_How to complete this task:_ Look for "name" in each line of the records, and copy the lines that have it.

_Task inputs:_
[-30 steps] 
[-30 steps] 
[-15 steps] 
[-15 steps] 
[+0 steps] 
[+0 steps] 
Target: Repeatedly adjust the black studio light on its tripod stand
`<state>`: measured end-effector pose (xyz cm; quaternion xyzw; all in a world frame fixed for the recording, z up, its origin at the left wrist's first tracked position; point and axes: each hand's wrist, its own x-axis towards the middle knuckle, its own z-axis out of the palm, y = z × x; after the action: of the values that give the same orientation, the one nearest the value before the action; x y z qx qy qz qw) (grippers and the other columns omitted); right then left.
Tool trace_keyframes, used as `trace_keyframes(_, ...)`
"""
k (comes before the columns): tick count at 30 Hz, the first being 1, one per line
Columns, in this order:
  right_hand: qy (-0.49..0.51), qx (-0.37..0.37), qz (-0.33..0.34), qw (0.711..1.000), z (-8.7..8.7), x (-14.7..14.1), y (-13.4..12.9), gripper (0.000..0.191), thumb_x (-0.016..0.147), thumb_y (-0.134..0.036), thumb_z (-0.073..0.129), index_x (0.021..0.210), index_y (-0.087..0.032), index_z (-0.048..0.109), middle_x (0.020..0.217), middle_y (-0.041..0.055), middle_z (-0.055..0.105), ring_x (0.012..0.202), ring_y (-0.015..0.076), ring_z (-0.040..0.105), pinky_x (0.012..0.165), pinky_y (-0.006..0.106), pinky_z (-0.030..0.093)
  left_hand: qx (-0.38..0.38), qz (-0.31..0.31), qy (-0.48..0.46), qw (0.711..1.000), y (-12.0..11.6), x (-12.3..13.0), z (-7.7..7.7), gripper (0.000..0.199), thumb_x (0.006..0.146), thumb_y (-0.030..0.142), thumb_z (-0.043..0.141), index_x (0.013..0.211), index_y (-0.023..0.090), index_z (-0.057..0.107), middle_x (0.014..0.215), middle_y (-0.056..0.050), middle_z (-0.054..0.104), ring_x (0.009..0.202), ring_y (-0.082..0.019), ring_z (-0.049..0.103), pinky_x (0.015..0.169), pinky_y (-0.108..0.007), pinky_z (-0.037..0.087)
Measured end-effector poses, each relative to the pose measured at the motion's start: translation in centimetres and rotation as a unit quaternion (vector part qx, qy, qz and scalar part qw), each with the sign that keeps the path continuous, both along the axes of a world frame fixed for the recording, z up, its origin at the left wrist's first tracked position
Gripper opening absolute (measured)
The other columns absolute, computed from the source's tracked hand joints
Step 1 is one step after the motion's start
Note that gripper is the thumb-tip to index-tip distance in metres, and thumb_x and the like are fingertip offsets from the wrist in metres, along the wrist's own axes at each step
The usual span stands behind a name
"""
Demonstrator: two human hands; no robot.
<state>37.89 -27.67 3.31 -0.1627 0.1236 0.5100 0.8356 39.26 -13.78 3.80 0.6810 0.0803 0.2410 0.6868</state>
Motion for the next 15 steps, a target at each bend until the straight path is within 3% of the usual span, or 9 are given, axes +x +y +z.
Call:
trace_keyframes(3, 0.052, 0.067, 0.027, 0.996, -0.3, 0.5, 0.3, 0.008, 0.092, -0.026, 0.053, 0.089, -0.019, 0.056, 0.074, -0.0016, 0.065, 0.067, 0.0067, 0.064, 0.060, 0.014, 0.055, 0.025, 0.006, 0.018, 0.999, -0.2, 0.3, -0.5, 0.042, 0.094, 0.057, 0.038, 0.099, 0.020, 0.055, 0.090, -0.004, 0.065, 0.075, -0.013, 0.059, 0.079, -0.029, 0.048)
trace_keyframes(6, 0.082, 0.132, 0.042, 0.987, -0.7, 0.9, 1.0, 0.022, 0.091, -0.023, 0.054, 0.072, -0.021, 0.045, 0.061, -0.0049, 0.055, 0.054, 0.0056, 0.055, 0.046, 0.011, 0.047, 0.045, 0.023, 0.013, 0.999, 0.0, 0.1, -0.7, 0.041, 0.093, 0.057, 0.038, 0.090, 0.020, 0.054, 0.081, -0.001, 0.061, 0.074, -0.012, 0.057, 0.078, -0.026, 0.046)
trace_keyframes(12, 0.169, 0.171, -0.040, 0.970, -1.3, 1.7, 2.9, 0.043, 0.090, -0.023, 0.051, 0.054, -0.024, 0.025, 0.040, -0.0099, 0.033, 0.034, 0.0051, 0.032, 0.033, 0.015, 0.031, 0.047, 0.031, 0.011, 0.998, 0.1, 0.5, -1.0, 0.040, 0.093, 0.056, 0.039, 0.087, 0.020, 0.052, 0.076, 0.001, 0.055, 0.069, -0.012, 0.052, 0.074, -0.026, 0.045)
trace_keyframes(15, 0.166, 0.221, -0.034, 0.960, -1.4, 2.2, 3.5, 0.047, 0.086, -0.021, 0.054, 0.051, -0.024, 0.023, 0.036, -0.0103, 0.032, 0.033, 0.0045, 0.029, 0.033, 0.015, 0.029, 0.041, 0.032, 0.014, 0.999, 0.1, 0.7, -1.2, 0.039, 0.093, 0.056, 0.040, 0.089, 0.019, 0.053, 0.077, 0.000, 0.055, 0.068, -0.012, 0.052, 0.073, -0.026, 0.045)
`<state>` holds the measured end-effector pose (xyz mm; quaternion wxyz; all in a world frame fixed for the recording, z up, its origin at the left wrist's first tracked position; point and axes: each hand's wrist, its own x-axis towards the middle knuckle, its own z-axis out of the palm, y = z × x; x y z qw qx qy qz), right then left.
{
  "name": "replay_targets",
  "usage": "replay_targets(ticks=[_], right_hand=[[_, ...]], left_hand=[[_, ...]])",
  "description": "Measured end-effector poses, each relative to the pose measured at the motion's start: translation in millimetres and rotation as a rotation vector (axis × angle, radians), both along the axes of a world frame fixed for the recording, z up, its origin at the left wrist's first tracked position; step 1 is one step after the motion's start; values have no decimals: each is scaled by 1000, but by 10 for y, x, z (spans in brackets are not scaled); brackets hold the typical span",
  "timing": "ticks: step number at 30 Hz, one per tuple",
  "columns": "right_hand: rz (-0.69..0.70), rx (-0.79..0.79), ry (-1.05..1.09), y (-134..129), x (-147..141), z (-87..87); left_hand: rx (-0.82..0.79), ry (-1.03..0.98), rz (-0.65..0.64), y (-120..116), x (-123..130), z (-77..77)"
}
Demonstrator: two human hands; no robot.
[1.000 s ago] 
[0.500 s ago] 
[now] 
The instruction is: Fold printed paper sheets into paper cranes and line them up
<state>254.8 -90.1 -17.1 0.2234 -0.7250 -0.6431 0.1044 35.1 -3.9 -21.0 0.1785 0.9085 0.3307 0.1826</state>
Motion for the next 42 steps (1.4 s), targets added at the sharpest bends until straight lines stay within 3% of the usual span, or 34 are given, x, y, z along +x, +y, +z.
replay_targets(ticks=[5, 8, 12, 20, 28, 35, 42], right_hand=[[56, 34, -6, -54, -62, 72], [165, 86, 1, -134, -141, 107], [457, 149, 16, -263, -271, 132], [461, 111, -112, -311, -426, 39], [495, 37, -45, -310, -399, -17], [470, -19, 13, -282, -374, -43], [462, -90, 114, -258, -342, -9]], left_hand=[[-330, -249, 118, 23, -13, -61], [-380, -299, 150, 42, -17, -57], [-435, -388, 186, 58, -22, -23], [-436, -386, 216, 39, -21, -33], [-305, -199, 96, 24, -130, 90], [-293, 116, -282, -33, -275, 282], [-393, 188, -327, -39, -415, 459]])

_Response below:_
The usual span stands behind a name
  "name": "replay_targets",

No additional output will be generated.